**Goal of the exercise:** Scan the material below and copy every line holding the word "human".

**Exercise data:**
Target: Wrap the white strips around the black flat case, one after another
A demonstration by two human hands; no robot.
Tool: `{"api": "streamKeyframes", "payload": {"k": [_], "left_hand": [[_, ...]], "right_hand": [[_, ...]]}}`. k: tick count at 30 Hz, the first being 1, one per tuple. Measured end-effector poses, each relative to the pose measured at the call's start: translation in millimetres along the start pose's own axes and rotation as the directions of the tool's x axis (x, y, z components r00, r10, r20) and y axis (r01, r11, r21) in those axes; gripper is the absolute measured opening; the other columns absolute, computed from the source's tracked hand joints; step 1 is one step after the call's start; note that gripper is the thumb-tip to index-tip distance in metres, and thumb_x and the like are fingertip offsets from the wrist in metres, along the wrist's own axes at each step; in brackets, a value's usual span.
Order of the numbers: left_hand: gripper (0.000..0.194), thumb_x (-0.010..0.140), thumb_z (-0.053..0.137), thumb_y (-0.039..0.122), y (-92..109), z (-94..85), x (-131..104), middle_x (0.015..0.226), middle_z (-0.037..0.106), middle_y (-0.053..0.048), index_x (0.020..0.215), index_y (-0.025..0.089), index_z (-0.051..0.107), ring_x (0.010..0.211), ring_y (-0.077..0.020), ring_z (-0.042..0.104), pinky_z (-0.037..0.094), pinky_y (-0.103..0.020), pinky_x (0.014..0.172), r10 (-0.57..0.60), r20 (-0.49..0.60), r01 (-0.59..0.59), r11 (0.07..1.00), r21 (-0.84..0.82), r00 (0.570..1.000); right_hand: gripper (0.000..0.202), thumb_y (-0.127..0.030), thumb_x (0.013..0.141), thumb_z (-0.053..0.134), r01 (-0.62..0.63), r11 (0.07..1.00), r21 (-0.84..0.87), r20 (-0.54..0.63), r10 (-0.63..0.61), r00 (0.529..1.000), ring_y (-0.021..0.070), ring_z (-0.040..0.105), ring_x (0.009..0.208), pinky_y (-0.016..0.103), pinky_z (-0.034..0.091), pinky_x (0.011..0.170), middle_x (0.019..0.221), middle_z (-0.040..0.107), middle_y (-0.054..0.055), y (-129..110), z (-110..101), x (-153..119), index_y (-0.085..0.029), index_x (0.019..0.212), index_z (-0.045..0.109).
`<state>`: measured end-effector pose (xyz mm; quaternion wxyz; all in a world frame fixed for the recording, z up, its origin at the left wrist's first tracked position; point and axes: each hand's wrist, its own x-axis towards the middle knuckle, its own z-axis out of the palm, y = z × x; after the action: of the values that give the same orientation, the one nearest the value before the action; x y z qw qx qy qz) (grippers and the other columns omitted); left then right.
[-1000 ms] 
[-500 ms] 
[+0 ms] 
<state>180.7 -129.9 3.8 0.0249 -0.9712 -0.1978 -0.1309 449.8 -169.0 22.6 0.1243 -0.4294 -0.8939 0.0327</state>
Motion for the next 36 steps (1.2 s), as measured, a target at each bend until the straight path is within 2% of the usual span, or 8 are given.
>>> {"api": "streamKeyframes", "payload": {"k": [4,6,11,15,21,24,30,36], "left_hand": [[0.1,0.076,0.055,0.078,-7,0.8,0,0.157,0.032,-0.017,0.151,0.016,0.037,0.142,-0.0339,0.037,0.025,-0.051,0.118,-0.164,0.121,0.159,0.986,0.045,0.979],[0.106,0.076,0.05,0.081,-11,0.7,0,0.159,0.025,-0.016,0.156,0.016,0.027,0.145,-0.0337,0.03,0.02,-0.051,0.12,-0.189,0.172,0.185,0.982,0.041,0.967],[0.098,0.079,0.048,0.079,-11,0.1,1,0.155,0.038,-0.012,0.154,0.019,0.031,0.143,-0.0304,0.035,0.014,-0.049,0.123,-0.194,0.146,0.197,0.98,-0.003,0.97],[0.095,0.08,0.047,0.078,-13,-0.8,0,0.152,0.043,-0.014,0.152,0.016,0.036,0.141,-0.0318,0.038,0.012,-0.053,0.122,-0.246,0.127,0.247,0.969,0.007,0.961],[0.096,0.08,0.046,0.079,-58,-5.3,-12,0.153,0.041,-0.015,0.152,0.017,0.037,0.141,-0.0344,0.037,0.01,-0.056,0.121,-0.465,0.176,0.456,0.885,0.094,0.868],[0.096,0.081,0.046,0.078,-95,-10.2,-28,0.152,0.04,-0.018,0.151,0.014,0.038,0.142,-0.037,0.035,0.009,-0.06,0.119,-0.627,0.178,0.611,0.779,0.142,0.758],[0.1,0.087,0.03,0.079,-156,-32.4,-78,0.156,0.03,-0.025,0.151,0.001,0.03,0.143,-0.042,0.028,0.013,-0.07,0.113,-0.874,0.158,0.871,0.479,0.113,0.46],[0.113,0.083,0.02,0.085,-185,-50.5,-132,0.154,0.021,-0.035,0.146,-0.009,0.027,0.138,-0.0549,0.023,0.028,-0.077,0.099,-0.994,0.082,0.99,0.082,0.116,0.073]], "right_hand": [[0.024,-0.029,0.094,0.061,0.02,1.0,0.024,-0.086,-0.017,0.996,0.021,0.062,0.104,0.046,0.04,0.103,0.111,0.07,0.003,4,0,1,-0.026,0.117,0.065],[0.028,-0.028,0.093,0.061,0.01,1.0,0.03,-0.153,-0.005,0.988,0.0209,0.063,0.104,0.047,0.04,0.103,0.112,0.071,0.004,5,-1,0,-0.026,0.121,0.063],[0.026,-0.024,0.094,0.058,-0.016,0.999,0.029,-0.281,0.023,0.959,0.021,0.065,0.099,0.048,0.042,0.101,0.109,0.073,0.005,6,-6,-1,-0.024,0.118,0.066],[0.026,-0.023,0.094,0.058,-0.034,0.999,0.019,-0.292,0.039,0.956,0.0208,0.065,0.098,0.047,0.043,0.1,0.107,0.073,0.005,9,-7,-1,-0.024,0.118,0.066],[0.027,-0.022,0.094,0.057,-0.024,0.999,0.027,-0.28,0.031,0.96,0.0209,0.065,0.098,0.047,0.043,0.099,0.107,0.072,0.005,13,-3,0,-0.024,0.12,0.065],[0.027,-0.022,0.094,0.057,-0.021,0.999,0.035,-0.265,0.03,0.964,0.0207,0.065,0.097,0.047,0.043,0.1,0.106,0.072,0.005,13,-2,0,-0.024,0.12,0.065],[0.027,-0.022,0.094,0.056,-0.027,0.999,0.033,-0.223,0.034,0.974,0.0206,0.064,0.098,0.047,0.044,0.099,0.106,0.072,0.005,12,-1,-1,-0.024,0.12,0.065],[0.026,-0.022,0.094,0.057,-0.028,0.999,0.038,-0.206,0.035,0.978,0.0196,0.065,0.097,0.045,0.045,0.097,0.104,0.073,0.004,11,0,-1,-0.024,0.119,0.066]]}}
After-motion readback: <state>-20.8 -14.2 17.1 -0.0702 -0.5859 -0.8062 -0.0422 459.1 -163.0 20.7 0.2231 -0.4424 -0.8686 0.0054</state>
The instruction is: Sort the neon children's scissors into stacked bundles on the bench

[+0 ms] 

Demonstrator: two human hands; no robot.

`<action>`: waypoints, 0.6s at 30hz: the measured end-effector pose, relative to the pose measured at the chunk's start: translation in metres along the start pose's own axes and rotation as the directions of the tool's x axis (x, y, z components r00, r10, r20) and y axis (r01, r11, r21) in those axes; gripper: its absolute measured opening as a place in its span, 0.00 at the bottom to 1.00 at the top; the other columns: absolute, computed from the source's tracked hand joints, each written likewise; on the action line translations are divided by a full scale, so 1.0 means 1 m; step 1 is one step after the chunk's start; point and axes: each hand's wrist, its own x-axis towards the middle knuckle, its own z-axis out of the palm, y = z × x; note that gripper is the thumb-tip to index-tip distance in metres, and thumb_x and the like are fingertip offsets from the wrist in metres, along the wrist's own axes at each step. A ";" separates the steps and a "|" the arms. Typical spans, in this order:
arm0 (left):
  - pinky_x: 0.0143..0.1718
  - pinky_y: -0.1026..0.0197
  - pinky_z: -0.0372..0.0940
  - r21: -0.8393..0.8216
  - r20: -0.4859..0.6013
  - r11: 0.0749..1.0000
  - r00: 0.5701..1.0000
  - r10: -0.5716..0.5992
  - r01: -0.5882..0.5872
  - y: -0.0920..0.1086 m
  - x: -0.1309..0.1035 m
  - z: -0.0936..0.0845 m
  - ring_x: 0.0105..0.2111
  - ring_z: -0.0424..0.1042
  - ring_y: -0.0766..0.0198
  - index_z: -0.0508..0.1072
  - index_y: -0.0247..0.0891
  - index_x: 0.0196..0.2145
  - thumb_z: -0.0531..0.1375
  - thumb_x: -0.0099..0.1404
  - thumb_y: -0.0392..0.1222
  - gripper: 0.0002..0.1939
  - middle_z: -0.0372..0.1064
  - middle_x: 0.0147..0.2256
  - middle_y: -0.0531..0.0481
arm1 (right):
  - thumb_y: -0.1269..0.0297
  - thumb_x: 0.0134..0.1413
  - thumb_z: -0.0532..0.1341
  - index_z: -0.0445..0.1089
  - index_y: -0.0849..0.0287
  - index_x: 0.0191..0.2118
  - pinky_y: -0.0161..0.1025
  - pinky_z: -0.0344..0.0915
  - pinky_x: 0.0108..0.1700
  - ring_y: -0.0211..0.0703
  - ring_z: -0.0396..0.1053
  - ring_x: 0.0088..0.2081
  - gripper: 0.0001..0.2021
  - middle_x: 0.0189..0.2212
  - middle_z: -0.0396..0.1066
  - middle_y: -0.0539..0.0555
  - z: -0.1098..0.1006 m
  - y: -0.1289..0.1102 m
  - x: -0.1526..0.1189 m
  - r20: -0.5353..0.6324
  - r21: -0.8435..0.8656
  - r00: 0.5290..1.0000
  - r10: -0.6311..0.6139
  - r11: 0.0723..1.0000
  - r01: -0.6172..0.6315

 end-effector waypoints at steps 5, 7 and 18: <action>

**Response to the exercise:**
A demonstration by two human hands; no robot.
Demonstrator: two human hands; no robot.

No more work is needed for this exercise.